I initially replaced the local label property with rdfs:label but this left no local names. This is a bad move since there is nowhere to explain the semanics of the name. So the model re-introduces names as local attributes but also defines rdfs:label and ids as derived attributes. I think that's a good general principle - always include the local properties even when they will be replicated with other, linking properties. I think Leigh includes this in his Linked Data Patterns book.
I initially distinguished between types and properties by path in the vocab - bad move - I've changed to uppercase class names and lower case property names so that the same word, say 'candidate' can be used both for the Class and a property of a constituency.
Because property names are scoped by the vocabulary whereas ER attribute names are scoped by the entity type, more care is required to name attributes so that any non-uniqueness is intentional.
Resource paths
The model provides a rational for the resource paths.

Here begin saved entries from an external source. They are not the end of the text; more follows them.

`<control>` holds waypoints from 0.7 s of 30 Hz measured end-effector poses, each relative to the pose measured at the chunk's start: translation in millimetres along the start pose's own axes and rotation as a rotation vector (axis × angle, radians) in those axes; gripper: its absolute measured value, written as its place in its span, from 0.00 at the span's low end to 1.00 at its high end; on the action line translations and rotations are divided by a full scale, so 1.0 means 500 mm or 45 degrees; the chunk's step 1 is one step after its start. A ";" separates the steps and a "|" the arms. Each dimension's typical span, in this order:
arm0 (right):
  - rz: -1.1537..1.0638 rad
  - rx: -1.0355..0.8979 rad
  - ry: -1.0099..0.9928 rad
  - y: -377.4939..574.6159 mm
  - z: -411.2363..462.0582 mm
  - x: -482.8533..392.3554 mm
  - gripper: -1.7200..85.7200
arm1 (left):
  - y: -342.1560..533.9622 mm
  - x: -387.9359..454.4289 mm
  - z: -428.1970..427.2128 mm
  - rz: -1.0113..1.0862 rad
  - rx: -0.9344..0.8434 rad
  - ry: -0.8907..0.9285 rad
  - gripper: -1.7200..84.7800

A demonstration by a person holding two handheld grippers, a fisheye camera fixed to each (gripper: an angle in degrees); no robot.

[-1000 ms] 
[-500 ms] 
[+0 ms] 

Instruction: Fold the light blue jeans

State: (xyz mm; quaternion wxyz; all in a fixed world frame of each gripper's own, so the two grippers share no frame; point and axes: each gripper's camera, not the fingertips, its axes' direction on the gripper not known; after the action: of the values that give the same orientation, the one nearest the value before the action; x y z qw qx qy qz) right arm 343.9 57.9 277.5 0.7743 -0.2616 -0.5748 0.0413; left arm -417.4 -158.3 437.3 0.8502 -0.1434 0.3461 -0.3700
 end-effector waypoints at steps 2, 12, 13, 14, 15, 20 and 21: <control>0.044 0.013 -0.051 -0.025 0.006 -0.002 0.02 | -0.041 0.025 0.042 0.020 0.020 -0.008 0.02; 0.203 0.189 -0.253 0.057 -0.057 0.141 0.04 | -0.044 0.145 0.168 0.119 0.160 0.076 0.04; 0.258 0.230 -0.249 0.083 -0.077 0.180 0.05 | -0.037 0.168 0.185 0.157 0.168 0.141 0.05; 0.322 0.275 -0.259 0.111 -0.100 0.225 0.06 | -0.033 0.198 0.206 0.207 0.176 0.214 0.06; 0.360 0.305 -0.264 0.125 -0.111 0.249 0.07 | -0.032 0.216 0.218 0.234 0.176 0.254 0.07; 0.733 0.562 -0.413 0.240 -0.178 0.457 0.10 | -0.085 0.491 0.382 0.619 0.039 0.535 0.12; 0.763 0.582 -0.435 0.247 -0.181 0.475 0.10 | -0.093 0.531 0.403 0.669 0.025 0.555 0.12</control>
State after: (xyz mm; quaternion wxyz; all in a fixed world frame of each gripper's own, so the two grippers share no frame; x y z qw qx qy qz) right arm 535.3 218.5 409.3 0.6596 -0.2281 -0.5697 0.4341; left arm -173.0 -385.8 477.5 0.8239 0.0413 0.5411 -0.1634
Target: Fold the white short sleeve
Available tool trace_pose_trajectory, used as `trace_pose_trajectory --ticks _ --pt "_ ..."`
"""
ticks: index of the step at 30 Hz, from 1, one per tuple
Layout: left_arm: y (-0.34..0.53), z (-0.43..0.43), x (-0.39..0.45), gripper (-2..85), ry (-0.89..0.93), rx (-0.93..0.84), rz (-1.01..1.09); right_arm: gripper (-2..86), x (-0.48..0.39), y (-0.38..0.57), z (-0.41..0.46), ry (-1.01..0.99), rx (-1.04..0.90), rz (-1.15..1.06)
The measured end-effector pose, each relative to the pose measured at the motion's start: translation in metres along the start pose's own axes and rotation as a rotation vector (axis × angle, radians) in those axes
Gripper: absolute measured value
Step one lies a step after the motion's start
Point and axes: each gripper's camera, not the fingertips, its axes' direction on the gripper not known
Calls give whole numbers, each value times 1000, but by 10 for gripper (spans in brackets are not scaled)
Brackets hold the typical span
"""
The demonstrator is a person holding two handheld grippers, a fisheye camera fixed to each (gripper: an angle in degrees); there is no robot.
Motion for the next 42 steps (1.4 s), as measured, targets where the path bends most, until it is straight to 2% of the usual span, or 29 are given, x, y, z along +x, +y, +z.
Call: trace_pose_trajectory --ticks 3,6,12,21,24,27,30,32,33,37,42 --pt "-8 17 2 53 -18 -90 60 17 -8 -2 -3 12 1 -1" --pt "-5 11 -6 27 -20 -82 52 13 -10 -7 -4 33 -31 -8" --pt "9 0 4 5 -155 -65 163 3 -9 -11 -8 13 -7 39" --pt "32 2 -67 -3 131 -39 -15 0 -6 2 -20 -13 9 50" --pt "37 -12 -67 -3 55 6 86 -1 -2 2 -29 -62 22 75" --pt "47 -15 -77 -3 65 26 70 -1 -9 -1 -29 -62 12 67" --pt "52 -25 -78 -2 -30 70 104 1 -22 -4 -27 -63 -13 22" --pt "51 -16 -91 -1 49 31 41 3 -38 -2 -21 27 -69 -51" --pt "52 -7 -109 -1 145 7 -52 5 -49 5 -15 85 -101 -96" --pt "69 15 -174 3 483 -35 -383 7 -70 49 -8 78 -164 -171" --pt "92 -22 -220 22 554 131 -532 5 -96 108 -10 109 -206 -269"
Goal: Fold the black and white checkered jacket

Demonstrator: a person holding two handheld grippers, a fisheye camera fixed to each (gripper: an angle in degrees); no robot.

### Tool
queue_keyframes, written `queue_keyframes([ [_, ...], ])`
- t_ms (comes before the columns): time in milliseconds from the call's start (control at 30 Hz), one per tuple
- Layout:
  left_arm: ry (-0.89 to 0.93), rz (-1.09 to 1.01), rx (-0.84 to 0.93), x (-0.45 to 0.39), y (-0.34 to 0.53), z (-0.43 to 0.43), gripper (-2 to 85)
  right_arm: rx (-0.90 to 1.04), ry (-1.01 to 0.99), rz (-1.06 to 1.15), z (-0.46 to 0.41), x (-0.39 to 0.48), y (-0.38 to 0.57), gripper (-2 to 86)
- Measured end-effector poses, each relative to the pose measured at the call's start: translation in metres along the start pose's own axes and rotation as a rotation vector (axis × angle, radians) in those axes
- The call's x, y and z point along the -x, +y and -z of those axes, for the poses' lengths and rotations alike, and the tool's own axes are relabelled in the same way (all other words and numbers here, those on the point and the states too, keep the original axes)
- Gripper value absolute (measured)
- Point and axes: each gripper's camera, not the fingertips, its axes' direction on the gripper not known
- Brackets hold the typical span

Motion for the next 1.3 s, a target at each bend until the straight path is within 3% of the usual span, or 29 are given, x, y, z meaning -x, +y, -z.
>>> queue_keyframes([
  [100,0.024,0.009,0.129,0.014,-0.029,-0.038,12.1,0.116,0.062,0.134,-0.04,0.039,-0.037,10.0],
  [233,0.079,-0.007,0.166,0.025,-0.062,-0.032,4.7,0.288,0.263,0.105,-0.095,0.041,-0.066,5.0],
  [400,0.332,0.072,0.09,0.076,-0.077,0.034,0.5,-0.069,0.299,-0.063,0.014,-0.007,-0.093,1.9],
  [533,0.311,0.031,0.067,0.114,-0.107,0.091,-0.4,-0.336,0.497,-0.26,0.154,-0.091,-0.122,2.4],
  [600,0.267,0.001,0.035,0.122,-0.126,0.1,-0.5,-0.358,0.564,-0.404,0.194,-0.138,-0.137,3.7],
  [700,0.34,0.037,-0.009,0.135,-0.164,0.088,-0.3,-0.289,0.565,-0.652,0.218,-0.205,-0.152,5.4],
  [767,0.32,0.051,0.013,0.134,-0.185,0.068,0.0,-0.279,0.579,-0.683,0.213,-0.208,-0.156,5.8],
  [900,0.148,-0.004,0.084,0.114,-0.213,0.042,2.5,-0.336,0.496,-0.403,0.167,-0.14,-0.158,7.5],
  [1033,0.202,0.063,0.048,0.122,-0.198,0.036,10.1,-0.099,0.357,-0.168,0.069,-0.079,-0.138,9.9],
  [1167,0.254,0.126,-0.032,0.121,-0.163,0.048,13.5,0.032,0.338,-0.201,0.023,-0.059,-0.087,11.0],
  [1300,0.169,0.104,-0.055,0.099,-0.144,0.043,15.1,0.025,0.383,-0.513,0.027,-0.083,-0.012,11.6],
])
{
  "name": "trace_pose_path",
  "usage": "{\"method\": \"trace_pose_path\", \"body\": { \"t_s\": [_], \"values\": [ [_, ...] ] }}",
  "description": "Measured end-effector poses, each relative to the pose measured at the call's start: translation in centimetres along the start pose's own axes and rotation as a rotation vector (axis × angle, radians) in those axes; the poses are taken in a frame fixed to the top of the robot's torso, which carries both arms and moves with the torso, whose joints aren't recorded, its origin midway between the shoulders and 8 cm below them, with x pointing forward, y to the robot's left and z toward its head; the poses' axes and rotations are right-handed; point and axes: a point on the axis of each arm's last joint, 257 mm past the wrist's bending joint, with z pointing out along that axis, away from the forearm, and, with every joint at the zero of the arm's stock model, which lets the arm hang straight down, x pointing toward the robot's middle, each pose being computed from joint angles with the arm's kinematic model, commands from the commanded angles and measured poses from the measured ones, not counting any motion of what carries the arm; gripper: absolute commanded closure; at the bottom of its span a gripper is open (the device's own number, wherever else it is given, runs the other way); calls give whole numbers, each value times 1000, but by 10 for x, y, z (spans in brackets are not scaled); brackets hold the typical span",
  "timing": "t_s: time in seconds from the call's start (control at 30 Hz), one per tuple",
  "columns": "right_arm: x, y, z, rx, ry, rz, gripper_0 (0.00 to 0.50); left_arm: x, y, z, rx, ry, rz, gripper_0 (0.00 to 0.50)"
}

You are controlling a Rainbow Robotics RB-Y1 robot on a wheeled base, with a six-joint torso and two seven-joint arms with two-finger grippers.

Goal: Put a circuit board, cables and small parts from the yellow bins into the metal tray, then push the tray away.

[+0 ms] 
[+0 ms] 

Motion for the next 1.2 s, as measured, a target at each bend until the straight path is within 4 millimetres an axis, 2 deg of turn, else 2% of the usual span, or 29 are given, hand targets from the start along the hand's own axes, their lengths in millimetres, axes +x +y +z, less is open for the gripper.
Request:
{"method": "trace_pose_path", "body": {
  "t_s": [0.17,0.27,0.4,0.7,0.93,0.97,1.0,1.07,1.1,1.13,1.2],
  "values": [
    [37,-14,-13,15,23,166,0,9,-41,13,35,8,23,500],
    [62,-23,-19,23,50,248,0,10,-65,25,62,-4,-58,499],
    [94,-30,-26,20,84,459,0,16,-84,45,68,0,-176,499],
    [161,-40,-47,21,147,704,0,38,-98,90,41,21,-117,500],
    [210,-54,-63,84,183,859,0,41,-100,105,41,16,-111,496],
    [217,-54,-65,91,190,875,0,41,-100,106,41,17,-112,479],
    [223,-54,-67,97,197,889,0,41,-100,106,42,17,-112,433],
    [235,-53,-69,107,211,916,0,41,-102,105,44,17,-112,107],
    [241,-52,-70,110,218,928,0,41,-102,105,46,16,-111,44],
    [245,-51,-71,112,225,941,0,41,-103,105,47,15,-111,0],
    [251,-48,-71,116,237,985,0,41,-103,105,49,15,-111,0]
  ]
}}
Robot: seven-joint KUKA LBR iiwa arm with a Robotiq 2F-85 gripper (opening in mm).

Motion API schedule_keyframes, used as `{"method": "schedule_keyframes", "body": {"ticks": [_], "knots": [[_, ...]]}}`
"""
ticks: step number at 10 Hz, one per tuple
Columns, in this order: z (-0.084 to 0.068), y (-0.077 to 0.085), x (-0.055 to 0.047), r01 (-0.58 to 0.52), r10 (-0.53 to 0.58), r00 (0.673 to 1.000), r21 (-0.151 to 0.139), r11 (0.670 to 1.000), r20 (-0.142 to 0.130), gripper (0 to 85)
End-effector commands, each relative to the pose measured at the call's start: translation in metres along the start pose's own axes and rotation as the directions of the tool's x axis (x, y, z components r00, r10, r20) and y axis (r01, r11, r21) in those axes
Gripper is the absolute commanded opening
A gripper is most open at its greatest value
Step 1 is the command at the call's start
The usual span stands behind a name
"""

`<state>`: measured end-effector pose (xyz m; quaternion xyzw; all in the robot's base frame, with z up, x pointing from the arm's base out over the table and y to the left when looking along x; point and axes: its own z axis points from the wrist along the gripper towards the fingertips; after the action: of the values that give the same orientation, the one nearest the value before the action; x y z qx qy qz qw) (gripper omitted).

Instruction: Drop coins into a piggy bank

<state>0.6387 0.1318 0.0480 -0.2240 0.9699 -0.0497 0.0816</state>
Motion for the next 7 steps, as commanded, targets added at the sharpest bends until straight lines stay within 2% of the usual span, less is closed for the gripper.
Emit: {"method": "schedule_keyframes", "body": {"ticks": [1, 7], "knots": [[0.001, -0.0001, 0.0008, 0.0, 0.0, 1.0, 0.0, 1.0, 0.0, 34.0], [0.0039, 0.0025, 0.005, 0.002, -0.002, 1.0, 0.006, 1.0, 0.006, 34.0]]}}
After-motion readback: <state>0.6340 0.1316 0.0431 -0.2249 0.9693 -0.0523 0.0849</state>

These are type/primary key structures. The weak one-many relationships give rise to concatenated primary keys. Primary keys will be generated by coercing the primary key elements in the XML to a string acceptable in a URI (for example by replacing spaces with underscores.)
A future task will be to use this model to guide the translation process. For now, I just have to go back and rework the XML and RDF translators and test this model by uploading to a triple store. Lesson learnt (again)- model first, code later.